WHAT NEEDS TO BE DONE: Every line in the data below that has the word "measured" should be returned.

INFORMATION SHOWN:
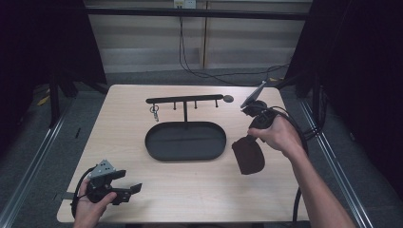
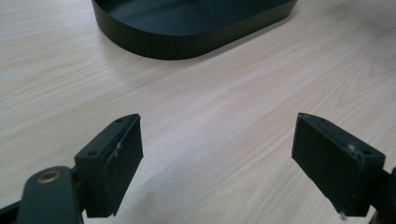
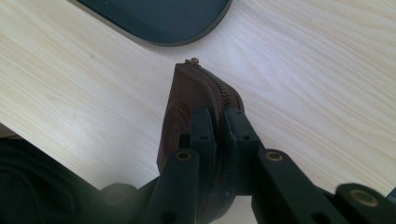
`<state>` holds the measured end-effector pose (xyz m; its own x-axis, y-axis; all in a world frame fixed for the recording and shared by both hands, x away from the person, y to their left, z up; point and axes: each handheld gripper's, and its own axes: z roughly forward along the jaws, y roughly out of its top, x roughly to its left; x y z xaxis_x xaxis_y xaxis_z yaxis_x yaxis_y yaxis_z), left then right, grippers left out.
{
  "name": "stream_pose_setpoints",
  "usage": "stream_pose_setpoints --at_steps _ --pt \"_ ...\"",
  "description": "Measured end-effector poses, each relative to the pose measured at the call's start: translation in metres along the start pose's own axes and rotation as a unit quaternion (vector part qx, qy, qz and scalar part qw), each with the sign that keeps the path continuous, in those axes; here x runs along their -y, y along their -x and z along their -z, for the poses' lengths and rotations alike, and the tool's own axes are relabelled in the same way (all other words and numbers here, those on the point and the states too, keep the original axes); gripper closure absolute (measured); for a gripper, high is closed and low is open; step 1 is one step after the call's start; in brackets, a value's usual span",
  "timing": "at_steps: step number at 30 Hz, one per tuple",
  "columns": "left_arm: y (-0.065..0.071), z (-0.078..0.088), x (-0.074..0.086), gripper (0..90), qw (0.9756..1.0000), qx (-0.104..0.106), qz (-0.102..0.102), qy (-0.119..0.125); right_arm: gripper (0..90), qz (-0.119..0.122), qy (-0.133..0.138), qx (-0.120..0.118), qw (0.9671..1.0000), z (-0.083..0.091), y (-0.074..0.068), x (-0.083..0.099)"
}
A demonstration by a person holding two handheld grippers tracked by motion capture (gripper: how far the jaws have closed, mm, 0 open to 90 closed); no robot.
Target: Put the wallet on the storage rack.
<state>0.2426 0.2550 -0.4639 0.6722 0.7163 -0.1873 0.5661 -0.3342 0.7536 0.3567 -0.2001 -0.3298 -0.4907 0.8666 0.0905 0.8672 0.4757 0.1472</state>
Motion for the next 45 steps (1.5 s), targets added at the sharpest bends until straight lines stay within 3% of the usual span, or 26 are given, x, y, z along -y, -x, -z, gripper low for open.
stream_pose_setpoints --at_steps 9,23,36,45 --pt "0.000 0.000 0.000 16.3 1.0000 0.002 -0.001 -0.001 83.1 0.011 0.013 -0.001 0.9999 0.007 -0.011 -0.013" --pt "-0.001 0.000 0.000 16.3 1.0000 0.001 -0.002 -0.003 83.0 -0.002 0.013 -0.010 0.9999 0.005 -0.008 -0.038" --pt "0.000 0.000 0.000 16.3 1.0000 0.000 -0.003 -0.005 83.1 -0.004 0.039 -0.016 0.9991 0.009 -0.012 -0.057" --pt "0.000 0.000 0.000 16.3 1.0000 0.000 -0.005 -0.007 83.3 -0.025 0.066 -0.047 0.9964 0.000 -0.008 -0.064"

FINAL ANSWER:
`<state>` holds the measured end-effector pose (xyz m; its own x-axis, y-axis; all in a world frame fixed for the recording and shared by both hands, x away from the person, y to their left, z up; point and axes: each handheld gripper's, and its own axes: z roughly forward along the jaws, y roughly out of its top, x roughly to its left; x y z xaxis_x xaxis_y xaxis_z yaxis_x yaxis_y yaxis_z), left then right, grippers left out.
  "description": "Measured end-effector poses, each relative to the pose measured at the call's start: translation in metres along the start pose's own axes and rotation as a unit quaternion (vector part qx, qy, qz and scalar part qw), each with the sign that keeps the path continuous, in those axes; here x runs along their -y, y along their -x and z along their -z, for the poses' lengths and rotations alike, and the tool's own axes are relabelled in the same way (all other words and numbers here, those on the point and the states too, keep the original axes); gripper closure absolute (measured); for a gripper, high is closed and low is open; step 1 is one step after the call's start; in brackets, a value's usual span",

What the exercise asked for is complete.